#### HOW TO COMPLETE THIS TASK:
Write down exactly the lines of the records below, beginning with the first and ending with the line that includes "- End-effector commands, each".

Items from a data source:
____________

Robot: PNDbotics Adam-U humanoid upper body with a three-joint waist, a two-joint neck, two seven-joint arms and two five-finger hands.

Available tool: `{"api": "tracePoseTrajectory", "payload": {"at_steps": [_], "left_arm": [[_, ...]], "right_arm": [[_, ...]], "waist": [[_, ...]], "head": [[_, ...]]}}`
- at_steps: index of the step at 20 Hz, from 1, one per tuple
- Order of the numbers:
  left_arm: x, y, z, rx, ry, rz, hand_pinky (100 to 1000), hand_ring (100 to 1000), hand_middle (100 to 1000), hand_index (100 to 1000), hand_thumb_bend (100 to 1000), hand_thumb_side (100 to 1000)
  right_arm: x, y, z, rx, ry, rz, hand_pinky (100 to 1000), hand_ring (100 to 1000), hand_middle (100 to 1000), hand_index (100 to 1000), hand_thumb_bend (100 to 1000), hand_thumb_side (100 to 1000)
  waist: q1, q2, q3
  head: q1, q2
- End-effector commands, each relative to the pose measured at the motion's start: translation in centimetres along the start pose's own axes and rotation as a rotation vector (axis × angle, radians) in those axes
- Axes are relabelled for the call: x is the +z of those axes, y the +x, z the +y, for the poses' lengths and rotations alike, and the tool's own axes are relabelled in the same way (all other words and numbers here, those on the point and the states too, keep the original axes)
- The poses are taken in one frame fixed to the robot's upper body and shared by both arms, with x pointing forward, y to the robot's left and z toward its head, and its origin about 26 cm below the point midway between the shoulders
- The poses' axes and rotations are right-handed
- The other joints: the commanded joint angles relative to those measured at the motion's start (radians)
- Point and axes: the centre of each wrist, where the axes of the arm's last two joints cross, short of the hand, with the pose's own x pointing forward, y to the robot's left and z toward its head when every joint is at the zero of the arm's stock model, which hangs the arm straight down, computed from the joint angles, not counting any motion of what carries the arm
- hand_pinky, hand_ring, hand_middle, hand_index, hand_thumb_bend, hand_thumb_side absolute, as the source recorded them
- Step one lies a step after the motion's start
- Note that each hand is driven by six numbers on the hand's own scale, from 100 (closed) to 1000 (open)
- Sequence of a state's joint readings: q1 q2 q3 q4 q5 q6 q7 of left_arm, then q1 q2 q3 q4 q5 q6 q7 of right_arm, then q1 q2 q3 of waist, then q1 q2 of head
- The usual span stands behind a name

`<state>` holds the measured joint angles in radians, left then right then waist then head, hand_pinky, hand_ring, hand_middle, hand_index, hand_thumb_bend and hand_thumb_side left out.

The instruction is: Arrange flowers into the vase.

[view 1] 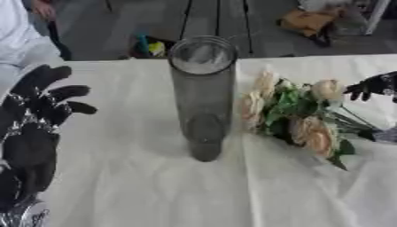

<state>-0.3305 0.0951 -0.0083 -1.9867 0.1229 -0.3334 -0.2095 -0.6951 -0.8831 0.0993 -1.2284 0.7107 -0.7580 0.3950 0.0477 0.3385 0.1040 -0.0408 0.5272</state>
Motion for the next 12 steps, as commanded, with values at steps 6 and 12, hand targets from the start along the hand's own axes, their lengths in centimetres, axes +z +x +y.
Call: {"api": "tracePoseTrajectory", "payload": {"at_steps": [6,12], "left_arm": [[-0.7,0.4,-0.2,-0.003,-0.018,-0.024,625,754,817,910,162,1000],[-0.8,0.4,-0.3,0.001,-0.021,-0.027,625,754,817,909,162,1000]], "right_arm": [[0.4,-0.3,-0.5,0.077,0.083,-0.033,710,608,678,932,353,602],[0.3,-0.5,0.5,0.094,0.098,-0.017,744,638,693,926,350,603]], "waist": [[-0.005,0.002,0.000],[-0.004,0.006,0.006]], "head": [[-0.001,-0.007],[-0.012,-0.013]]}}
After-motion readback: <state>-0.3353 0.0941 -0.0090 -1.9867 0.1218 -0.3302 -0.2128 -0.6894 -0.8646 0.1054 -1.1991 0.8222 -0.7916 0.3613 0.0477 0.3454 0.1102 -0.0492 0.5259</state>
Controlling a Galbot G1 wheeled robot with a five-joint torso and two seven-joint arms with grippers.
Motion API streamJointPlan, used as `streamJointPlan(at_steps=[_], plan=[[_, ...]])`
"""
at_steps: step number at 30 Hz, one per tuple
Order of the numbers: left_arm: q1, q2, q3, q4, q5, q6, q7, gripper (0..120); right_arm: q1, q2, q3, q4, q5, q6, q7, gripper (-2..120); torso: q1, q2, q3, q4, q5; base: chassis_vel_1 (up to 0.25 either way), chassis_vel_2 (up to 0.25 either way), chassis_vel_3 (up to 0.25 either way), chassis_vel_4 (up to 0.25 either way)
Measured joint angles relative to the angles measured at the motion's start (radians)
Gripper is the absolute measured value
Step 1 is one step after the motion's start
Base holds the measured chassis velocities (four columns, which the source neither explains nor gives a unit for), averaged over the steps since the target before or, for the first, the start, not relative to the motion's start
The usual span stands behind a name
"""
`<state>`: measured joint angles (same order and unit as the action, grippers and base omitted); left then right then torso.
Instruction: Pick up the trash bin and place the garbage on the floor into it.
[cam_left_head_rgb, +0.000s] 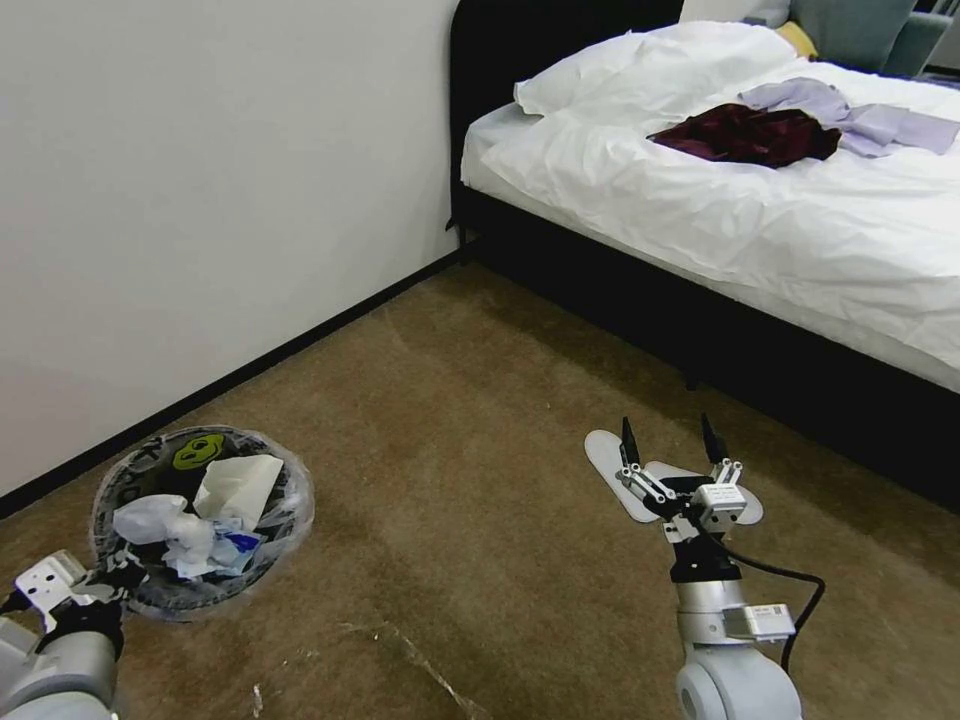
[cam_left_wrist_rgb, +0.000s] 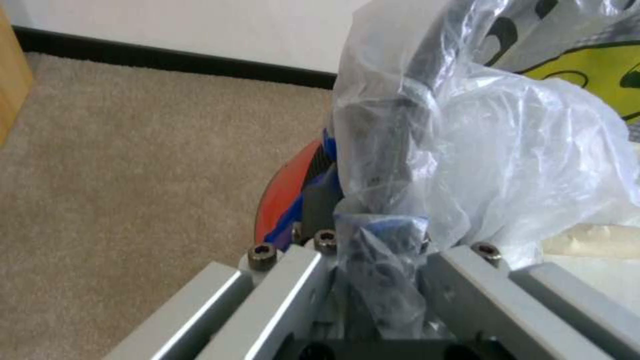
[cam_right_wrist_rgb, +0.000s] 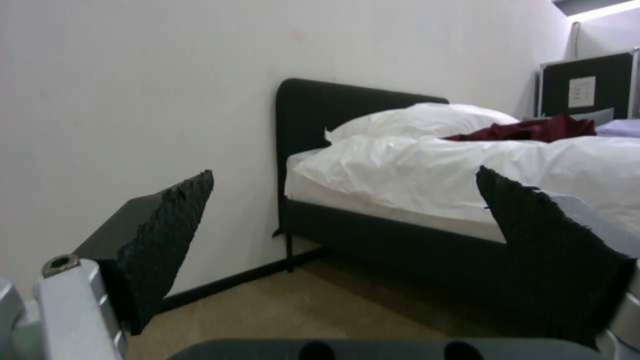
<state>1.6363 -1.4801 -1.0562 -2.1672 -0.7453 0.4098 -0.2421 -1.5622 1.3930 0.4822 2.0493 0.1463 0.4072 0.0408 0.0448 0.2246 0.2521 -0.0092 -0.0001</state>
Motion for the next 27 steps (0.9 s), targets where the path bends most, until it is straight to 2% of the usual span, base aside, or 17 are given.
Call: streamJointPlan(at_steps=[27], plan=[[-0.005,0.010,0.010,0.002,-0.014,0.004,0.002,0,-0.005,0.006,0.007,-0.048,0.009,-0.007,0.027,100,0.000,0.000,0.000,0.0000,-0.0001,0.000,0.000,0.000,0.000]])
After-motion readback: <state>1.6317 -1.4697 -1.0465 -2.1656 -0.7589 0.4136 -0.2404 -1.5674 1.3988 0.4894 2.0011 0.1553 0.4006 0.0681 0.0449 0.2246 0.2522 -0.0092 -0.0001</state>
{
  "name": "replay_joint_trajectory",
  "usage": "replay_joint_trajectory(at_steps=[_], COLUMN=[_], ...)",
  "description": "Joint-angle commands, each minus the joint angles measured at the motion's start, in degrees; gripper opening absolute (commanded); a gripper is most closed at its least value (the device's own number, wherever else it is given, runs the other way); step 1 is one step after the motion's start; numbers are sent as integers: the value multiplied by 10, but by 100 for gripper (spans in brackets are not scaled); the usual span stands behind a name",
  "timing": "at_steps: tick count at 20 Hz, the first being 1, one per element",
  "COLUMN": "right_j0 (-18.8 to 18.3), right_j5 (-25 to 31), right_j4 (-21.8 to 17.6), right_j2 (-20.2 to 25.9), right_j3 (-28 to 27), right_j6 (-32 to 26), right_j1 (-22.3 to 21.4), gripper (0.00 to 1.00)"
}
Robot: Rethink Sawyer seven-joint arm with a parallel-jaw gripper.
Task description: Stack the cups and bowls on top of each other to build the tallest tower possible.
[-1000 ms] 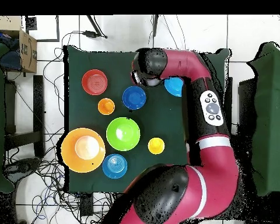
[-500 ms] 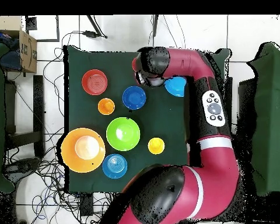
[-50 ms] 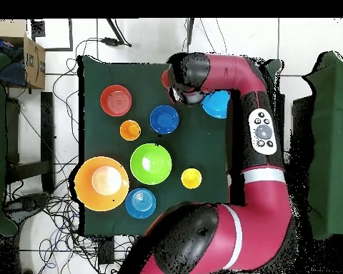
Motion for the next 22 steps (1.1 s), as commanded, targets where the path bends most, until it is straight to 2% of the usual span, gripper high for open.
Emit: replay_joint_trajectory(at_steps=[1,4,9,14,22], right_j0=[18,17,6,-2,-9], right_j5=[63,52,-14,-64,-109], right_j4=[-7,2,7,2,-8], right_j2=[-21,-17,-8,-4,-5], right_j3=[16,30,71,87,92], right_j6=[-6,-8,-17,-23,-34], right_j1=[-17,-15,-12,-7,4], gripper=[100,100,100,100,100])
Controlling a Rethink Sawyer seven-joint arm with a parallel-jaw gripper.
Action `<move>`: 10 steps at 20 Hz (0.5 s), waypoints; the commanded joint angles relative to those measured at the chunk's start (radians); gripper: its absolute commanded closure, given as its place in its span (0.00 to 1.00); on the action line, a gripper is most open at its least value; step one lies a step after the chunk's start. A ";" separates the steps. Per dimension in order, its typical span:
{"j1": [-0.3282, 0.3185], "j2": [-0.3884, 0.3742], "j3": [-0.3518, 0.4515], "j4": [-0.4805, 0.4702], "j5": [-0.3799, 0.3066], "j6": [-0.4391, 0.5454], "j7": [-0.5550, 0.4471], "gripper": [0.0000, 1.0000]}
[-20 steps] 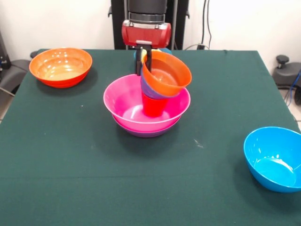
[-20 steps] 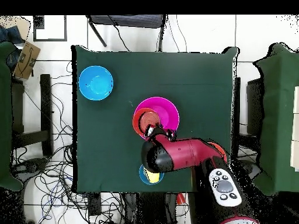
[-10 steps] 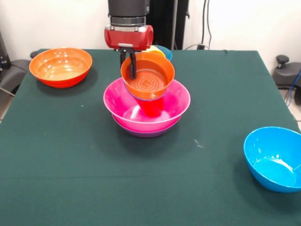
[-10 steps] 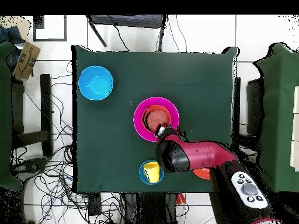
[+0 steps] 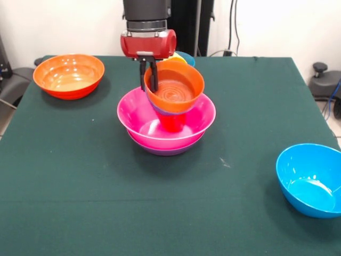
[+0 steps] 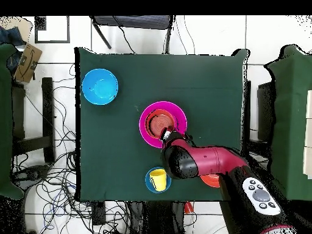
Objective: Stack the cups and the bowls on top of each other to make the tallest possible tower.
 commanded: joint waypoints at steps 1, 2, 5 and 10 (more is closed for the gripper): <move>0.010 0.063 0.104 0.078 -0.077 -0.001 -0.031 1.00; 0.010 0.062 0.105 0.080 -0.076 0.000 -0.030 1.00; 0.018 0.057 0.097 0.081 -0.077 -0.005 -0.023 1.00; 0.023 0.056 0.095 0.086 -0.079 -0.007 -0.021 1.00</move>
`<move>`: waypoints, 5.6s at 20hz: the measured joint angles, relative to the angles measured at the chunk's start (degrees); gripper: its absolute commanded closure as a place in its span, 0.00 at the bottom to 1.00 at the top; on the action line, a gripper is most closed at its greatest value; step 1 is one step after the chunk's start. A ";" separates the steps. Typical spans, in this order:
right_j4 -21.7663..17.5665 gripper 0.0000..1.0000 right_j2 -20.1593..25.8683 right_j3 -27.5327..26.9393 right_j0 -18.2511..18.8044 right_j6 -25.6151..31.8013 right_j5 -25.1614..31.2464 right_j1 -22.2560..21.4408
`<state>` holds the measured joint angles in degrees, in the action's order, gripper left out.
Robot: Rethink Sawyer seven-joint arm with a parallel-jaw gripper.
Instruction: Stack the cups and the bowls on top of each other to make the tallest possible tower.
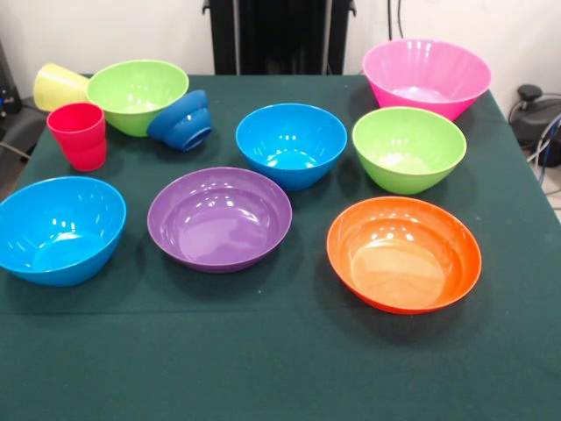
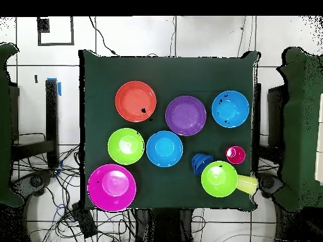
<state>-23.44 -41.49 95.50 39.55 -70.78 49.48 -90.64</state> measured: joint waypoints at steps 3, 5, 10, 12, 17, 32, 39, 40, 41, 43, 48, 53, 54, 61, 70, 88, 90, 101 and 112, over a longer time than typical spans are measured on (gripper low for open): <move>6.54 0.00 0.78 -0.49 4.05 1.14 3.65 0.17; 15.07 0.00 1.52 -1.05 9.26 3.97 10.39 0.33; 20.47 0.00 2.18 -1.56 13.06 9.16 17.29 0.24; 21.45 0.00 2.35 -1.61 14.09 11.93 18.80 0.15; 21.62 0.00 2.63 -1.59 16.30 17.54 18.86 0.01; 21.57 0.00 2.70 -1.60 19.48 20.86 18.86 0.02; 21.24 0.00 2.70 -1.59 20.93 20.86 18.78 0.03; 21.18 0.00 2.70 -1.58 21.17 20.86 18.74 0.03; 21.07 0.00 2.70 -1.59 21.56 20.86 18.76 0.02; 21.01 0.00 2.71 -1.58 21.78 20.87 18.74 0.03; 20.71 0.00 2.70 -1.56 23.84 23.04 18.74 0.02; 20.62 0.00 2.70 -1.12 25.39 27.10 18.63 0.02; 20.62 0.00 2.70 -1.03 25.52 27.57 18.54 0.02; 20.62 0.00 2.67 -0.17 26.17 32.35 16.58 -0.27; 20.62 0.00 2.57 -0.07 26.27 33.61 16.48 -0.41; 20.56 0.00 1.43 0.11 29.34 34.98 25.27 -0.35; 20.56 0.00 1.31 0.16 29.35 35.61 25.00 -0.72; 24.36 0.00 0.51 1.00 30.32 43.69 19.05 -2.94; 25.31 0.00 0.35 1.06 31.21 54.04 18.37 -2.97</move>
<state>1.88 -41.15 96.56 70.76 -16.75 67.85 -93.61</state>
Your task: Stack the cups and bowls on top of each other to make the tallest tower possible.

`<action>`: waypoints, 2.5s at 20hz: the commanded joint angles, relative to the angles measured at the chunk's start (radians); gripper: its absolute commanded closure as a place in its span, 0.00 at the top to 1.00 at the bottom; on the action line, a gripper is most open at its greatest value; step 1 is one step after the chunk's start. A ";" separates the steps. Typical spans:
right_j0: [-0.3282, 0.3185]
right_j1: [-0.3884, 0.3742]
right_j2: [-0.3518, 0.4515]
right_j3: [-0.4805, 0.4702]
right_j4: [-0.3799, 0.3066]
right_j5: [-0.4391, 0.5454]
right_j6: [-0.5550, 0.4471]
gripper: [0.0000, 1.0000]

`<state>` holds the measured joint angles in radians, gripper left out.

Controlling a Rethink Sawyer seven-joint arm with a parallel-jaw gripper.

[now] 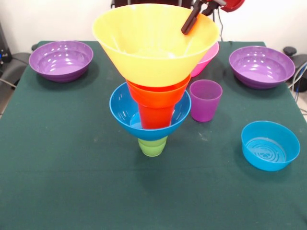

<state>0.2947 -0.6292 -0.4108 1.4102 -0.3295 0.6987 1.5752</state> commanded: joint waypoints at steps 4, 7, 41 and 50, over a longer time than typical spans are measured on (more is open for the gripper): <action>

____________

#### SOLVED EXERCISE:
Robot: PNDbotics Adam-U humanoid upper body with a three-joint waist, a two-joint neck, two seven-joint arms and two five-finger hands.

Available tool: `{"api": "tracePoseTrajectory", "payload": {"at_steps": [_], "left_arm": [[_, ...]], "right_arm": [[_, ...]], "waist": [[_, ...]], "head": [[_, ...]]}}`
- at_steps: index of the step at 20 Hz, from 1, one per tuple
- Order of the numbers:
  left_arm: x, y, z, rx, ry, rz, hand_pinky (100 to 1000), hand_ring (100 to 1000), hand_middle (100 to 1000), hand_index (100 to 1000), hand_thumb_bend (100 to 1000), hand_thumb_side (100 to 1000)
  right_arm: x, y, z, rx, ry, rz, hand_pinky (100 to 1000), hand_ring (100 to 1000), hand_middle (100 to 1000), hand_index (100 to 1000), hand_thumb_bend (100 to 1000), hand_thumb_side (100 to 1000)
  waist: q1, q2, q3
  head: q1, q2
- End-effector commands, each relative to the pose measured at the motion's start: translation in centimetres along the start pose's own axes and rotation as a rotation vector (axis × angle, radians) in those axes

This completes the answer to the exercise.